3. The scene recognition method based on sparse coding feature extraction as claimed in claim 1,

the step of forming the feature expression vector of the sample image set after the preprocessing operation by adopting a spatial pyramid strategy and max-posing comprises the following steps of:

the method comprises the steps of dividing an image into local areas of 1 × 1, 1 × 4 and 4 × 1 by adopting a spatial pyramid strategy, forming feature expressions of the local areas by adopting a max-posing statistical SIFT key point coding histogram in the local areas, and connecting the feature expressions of all the areas to form a feature expression vector of a sample image set after preprocessing operation.

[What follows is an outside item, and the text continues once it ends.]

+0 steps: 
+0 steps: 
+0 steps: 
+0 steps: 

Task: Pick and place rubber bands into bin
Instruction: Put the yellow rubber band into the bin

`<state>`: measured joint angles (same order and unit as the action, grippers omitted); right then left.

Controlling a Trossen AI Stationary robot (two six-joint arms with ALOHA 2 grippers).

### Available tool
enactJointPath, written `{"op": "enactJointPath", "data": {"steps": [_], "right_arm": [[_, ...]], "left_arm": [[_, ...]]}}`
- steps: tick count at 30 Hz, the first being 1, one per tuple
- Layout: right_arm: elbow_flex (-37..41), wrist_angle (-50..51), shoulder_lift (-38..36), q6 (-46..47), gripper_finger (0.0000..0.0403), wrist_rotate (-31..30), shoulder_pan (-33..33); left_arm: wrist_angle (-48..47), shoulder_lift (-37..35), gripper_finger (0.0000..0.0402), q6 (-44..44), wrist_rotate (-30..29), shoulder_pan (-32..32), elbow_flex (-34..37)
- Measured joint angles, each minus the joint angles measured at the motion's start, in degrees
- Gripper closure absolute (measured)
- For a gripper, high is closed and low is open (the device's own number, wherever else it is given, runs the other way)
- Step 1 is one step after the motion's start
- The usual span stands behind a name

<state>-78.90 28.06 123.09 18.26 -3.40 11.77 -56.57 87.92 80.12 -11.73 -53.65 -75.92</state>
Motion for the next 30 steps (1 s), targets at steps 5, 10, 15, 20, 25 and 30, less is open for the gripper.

4. The scene recognition method based on sparse coding feature extraction as claimed in claim 1,

the step of learning parameters of the linear classifier to obtain the optimal parameters of the linear classifier includes:

and calculating to obtain weight parameters of the linear classifier by adopting a least square method, and obtaining optimal parameters of the linear classifier by adopting a cross verification method.

5. The scene recognition method based on sparse coding feature extraction as claimed in claim 2,

the "image contrast normalization" comprises the steps of: converting the image from the RGB color space to the YUV color space, and carrying out global and local contrast normalization processing on the YUV color space;

the global normalization is to normalize the pixel value of the image to be near the mean value of the pixel of the image, and the local normalization is to strengthen the edge.

6. The scene recognition method based on sparse coding feature extraction according to claim 1,

the extracting of the feature expression vector of the sample image set to be identified after the preprocessing operation includes: extracting bottom layer features of the sample image set by using a multi-scale SIFT feature fusion method, namely extracting SIFT key points of the image in each field by adopting fields with various scales for each pixel point;

and solving the sparse expression of the SIFT key points, and forming a feature expression vector of the preprocessed sample image set by adopting a space pyramid strategy and max-posing.